● Task brief
Print out every record exactly as it appears.

Stored dataset items:
****************

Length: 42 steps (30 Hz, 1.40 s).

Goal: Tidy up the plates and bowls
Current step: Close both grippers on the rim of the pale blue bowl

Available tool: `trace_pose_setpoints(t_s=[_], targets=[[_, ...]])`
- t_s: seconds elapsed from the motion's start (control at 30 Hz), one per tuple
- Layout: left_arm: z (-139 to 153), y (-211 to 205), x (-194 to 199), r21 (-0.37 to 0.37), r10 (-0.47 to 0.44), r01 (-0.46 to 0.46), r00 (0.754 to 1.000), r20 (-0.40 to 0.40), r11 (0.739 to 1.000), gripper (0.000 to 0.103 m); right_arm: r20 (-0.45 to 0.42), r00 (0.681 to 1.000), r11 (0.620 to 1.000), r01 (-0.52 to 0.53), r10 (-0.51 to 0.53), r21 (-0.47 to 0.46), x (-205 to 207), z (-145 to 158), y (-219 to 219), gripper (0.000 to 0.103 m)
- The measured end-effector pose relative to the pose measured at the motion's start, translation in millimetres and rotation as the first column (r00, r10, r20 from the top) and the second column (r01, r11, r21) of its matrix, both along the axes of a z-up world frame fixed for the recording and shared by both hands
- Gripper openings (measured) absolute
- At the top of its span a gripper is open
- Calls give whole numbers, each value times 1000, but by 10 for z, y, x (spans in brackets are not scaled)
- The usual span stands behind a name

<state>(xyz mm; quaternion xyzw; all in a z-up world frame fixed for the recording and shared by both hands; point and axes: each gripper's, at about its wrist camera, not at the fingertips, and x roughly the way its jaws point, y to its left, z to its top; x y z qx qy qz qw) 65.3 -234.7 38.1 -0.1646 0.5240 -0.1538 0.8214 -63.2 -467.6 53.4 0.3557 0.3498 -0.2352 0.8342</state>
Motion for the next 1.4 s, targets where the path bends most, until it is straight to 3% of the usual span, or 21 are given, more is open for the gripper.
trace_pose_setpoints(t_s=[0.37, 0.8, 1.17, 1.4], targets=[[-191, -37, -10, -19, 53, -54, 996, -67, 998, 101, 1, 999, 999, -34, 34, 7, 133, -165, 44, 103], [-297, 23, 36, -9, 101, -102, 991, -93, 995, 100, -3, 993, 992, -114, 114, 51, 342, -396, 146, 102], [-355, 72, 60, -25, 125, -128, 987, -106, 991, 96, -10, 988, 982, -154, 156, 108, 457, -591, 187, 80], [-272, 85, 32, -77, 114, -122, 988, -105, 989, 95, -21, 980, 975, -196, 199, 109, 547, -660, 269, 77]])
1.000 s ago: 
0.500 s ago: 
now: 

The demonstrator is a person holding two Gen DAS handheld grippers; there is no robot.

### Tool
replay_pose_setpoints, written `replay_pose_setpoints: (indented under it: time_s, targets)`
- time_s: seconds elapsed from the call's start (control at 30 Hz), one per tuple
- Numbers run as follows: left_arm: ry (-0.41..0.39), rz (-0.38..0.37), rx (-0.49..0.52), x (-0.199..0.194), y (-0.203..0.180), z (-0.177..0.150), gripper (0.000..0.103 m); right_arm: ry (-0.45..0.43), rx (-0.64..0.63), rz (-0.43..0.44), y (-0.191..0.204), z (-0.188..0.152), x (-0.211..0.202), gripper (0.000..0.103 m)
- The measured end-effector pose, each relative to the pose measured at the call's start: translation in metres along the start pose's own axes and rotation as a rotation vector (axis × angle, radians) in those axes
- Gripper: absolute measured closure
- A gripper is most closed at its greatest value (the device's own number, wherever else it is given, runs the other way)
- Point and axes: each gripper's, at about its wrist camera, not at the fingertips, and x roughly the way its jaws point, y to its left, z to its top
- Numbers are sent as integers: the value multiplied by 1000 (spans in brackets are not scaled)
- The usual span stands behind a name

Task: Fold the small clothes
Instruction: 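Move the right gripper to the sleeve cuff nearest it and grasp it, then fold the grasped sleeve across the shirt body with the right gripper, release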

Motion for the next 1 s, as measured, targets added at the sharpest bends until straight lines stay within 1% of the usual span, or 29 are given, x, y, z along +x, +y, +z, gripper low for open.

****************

● Task solution
Length: 42 steps (30 Hz, 1.40 s).

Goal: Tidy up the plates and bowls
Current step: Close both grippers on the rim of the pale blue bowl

Available tool: `trace_pose_setpoints(t_s=[_], targets=[[_, ...]])`
- t_s: seconds elapsed from the motion's start (control at 30 Hz), one per tuple
- Layout: left_arm: z (-139 to 153), y (-211 to 205), x (-194 to 199), r21 (-0.37 to 0.37), r10 (-0.47 to 0.44), r01 (-0.46 to 0.46), r00 (0.754 to 1.000), r20 (-0.40 to 0.40), r11 (0.739 to 1.000), gripper (0.000 to 0.103 m); right_arm: r20 (-0.45 to 0.42), r00 (0.681 to 1.000), r11 (0.620 to 1.000), r01 (-0.52 to 0.53), r10 (-0.51 to 0.53), r21 (-0.47 to 0.46), x (-205 to 207), z (-145 to 158), y (-219 to 219), gripper (0.000 to 0.103 m)
- The measured end-effector pose relative to the pose measured at the motion's start, translation in millimetres and rotation as the first column (r00, r10, r20 from the top) and the second column (r01, r11, r21) of its matrix, both along the axes of a z-up world frame fixed for the recording and shared by both hands
- Gripper openings (measured) absolute
- At the top of its span a gripper is open
- Calls give whole numbers, each value times 1000, but by 10 for z, y, x (spans in brackets are not scaled)
- The usual span stands behind a name

<state>(xyz mm; quaternion xyzw; all in a z-up world frame fixed for the recording and shared by both hands; point and axes: each gripper's, at about its wrist camera, not at the fingertips, and x roughly the way its jaws point, y to its left, z to its top; x y z qx qy qz qw) 65.3 -234.7 38.1 -0.1646 0.5240 -0.1538 0.8214 -63.2 -467.6 53.4 0.3557 0.3498 -0.2352 0.8342</state>
Motion for the next 1.4 s, targets where the path bends most, until it is straight to 3% of the usual span, or 21 are given, more is open for the gripper.
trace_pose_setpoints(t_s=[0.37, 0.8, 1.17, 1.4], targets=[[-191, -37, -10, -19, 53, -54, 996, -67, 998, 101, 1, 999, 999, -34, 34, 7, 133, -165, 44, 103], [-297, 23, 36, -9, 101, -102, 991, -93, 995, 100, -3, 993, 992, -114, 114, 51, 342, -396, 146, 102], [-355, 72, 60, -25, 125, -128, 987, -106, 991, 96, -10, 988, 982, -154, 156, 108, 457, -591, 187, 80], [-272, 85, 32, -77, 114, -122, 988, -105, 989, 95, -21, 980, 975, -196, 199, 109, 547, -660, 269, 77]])
1.000 s ago: 
0.500 s ago: 
now: 

The demonstrator is a person holding two Gen DAS handheld grippers; there is no robot.

### Tool
replay_pose_setpoints, written `replay_pose_setpoints: (indented under it: time_s, targets)`
- time_s: seconds elapsed from the call's start (control at 30 Hz), one per tuple
- Numbers run as follows: left_arm: ry (-0.41..0.39), rz (-0.38..0.37), rx (-0.49..0.52), x (-0.199..0.194), y (-0.203..0.180), z (-0.177..0.150), gripper (0.000..0.103 m); right_arm: ry (-0.45..0.43), rx (-0.64..0.63), rz (-0.43..0.44), y (-0.191..0.204), z (-0.188..0.152), x (-0.211..0.202), gripper (0.000..0.103 m)
- The measured end-effector pose, each relative to the pose measured at the call's start: translation in metres along the start pose's own axes and rotation as a rotation vector (axis × angle, radians) in those axes
- Gripper: absolute measured closure
- A gripper is most closed at its greatest value (the device's own number, wherever else it is given, runs the other way)
- Point and axes: each gripper's, at about its wrist camera, not at the fingertips, and x roughly the way its jaws point, y to its left, z to its top
- Numbers are sent as integers: the value multiplied by 1000 (spans in brackets are not scaled)
- The usual span stands behind a name

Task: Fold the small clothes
Instruction: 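Move the right gripper to the sleeve cuff nearest it and grasp it, then fold the grasped sleeve across the shirt body with the right gripper, release
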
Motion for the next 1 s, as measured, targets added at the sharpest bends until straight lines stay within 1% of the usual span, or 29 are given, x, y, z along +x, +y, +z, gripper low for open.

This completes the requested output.